Anti-ABHD5 antibody recognizes ABHD5, a lysophosphatidic acid acyltransferase that is involved in the production of phosphatidic acid, and thereby is also implicated in fatty acid synthesis, triacylglycerol storage, and cell signaling. Mutations in this gene are associated with Chanarin-Dorfman syndrome, a triglyceride storage disease.
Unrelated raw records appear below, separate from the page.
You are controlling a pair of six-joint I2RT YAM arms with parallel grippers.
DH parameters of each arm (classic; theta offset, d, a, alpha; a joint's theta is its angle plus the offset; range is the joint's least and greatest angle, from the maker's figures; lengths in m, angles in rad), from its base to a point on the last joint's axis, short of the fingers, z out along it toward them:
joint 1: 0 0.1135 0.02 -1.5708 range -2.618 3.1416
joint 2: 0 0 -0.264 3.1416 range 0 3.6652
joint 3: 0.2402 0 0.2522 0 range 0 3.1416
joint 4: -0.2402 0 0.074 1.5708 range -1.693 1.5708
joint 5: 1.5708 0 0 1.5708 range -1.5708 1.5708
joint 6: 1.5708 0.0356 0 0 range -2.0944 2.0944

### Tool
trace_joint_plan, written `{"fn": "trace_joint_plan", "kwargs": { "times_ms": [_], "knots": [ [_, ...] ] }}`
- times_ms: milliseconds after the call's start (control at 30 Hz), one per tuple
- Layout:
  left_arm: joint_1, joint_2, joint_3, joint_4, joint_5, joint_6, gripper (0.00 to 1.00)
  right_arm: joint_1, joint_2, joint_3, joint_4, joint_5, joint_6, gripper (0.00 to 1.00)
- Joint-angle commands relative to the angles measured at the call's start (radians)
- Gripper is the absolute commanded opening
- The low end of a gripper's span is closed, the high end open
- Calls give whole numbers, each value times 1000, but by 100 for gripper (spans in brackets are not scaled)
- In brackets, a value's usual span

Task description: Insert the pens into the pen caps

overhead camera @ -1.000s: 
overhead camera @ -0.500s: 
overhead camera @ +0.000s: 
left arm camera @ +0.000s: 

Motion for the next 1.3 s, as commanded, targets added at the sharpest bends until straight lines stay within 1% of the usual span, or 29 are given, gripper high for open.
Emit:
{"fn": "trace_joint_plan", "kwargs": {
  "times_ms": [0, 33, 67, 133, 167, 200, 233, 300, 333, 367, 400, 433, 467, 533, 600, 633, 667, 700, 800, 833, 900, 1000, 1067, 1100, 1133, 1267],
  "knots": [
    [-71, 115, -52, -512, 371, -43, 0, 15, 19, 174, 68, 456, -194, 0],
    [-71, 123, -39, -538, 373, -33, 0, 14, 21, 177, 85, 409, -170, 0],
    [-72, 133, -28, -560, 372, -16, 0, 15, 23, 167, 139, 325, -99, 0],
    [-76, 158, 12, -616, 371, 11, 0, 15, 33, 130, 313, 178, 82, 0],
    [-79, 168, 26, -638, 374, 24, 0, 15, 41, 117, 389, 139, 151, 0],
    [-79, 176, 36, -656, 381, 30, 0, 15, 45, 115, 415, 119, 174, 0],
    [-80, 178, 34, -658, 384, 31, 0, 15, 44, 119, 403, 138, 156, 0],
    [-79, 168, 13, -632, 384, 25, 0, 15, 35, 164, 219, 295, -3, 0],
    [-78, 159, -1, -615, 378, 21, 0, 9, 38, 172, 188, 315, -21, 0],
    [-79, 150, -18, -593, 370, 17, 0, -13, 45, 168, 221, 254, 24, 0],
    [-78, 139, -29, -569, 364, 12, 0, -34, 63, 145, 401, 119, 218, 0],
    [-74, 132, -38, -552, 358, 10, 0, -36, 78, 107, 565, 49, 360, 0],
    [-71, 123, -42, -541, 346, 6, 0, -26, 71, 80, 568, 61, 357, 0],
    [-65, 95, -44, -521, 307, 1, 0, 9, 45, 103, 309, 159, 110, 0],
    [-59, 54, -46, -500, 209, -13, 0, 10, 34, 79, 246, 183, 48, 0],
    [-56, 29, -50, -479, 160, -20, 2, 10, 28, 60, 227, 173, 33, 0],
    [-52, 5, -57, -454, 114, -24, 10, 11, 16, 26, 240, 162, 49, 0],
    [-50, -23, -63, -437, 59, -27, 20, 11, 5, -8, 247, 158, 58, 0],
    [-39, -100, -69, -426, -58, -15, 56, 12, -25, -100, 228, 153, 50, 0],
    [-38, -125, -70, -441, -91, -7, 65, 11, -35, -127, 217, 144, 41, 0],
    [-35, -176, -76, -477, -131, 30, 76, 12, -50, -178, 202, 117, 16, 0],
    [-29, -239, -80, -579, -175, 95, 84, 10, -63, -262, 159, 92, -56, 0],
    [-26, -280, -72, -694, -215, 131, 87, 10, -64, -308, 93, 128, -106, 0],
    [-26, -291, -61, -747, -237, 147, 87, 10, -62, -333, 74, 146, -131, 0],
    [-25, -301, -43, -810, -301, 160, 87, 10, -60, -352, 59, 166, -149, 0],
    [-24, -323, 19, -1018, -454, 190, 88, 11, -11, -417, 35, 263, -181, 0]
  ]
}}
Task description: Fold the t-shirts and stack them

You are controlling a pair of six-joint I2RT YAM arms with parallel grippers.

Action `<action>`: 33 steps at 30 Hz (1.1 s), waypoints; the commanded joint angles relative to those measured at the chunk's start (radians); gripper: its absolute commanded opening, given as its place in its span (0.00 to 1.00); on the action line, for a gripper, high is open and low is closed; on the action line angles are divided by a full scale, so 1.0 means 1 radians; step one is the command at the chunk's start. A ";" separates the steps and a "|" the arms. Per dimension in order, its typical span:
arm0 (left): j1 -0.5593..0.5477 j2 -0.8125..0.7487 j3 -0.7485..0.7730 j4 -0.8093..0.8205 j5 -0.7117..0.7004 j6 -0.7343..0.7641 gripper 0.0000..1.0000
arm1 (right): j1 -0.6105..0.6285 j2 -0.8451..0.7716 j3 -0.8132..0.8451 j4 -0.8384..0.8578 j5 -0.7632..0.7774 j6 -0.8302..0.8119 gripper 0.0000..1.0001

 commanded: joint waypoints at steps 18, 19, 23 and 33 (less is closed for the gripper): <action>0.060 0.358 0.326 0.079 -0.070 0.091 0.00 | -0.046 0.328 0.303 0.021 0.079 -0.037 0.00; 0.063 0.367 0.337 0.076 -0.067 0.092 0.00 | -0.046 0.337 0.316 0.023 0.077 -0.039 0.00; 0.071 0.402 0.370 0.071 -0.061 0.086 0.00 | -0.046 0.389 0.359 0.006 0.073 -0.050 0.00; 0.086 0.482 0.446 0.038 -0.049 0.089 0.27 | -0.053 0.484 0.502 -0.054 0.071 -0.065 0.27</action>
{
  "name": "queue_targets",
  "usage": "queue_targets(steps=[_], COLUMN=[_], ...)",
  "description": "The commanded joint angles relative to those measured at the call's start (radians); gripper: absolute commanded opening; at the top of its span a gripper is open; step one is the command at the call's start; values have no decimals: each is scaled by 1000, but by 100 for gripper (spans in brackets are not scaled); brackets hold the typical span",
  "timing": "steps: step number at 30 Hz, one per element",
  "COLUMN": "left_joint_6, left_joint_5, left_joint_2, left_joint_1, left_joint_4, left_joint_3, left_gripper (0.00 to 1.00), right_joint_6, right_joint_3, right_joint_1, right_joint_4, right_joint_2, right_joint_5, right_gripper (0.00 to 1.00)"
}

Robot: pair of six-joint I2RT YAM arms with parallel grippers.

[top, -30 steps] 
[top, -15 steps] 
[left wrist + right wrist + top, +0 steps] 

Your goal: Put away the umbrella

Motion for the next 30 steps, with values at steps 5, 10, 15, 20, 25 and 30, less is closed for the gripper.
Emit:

ABHD5 binds to the lipid droplet protein Anti-ABHD5 antibody and is recruited to lipid droplets upon Mldp accumulation. Using BiFC to visualize interactions, we observed that ECFP-Abhd5 binding was proportional to Mldp concentration and supported FRET between the ECFP-Abhd5 donor and Mldp-EYFP acceptor in permeabilized cells (supplemental Fig. 1).

Anti-ABHD5 Antibody: Key Features and Uses

Furthermore, immunofluorescence of individual lipid droplets in cardiac myocytes showed that Abhd5 was enriched in a subset of lipid droplets. In addition, a human proteome microarray identified 271 proteins that interact with biotin-tagged ABHD5 (supplemental Fig. 6l). Among them, a lipid droplet scaffold protein called DPY30 was a strong candidate for interacting with ABHD5 (supplemental Fig. 7).

To determine if the Mldp-Abhd5 interaction is functionally important, 3T3-L1 cells were transfected with Mldp-EYFP and ECFP-Abhd5 singly and in combination, lipids were loaded overnight, and confocal microscopy was performed. Lipid droplets were identified by counterstaining with nile red, and Mldp-EYFP was highly targeted to clusters of lipid droplets whereas ECFP-Abhd5 accumulated in the perinuclear region (Fig. 8A and B). The Mldp-Abhd5 binding was abolished by expressing an Abhd5 mutant that lacks the E262K site required for Mldp interaction (E262K-Abhd5), and coexpression of wild type but not mutant Abhd5 significantly reduced neutral lipid accumulation in cellular assays (Fig. 8C and D).